### DATA
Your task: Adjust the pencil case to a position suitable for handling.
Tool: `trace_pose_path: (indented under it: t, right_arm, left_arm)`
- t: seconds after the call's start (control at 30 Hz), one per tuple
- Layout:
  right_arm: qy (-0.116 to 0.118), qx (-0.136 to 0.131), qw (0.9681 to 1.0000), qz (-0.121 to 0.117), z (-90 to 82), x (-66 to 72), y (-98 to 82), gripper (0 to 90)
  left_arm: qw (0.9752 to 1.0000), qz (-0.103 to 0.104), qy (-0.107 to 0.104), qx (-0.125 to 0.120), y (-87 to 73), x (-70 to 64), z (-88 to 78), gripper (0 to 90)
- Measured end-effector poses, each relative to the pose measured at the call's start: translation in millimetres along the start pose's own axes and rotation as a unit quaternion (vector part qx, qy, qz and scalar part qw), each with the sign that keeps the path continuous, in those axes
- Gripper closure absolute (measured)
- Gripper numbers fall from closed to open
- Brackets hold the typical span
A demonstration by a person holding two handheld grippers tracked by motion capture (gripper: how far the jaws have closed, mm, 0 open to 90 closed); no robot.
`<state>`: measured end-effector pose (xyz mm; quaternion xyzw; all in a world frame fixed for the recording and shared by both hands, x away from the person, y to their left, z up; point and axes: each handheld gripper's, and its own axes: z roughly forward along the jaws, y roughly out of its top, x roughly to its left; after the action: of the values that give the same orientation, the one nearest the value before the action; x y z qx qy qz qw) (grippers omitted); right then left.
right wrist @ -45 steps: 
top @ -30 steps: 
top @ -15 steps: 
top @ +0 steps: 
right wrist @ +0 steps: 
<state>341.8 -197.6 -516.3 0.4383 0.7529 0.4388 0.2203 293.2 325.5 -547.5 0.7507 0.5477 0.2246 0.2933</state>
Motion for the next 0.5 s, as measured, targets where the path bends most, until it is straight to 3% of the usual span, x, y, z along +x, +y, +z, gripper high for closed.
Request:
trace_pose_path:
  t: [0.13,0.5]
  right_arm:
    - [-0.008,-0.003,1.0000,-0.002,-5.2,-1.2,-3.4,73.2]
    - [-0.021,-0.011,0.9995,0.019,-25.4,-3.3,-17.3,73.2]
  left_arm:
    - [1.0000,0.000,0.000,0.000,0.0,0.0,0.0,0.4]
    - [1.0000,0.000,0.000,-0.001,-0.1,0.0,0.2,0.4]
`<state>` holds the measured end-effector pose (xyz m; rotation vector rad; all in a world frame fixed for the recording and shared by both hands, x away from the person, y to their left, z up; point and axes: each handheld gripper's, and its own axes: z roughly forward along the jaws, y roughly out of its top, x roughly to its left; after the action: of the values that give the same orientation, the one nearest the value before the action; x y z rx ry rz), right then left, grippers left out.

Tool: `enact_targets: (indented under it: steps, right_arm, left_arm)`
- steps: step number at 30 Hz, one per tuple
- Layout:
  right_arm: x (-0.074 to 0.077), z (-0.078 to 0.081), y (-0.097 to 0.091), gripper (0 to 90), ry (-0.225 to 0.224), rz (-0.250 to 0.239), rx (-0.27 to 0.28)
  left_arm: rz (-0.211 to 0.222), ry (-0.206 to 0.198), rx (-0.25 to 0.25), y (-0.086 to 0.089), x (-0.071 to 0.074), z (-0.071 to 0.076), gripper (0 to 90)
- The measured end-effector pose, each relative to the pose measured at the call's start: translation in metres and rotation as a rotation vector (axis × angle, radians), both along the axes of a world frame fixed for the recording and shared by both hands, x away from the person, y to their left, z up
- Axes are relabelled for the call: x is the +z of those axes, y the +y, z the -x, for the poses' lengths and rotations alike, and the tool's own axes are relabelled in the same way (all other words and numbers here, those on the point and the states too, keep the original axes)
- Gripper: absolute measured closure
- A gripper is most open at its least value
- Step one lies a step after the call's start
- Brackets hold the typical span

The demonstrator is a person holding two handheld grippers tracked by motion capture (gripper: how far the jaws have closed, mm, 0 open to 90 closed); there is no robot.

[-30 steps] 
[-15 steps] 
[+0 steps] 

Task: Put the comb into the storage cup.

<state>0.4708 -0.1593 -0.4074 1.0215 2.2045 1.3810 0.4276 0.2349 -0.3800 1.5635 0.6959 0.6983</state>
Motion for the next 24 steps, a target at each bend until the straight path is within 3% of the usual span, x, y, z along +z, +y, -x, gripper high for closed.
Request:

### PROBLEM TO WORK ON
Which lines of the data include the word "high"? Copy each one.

### SOLUTION TO THIS PROBLEM
Motion for the next 0.5 s, as measured, targets where the path bends most, until it is straight to 3% of the usual span, x, y, z along +x, +y, +z, gripper high for closed.
Motion for the next 24 steps, a target at each bend until the straight path is within 3% of the usual span, x, y, z along +z, +y, -x, gripper high for closed.

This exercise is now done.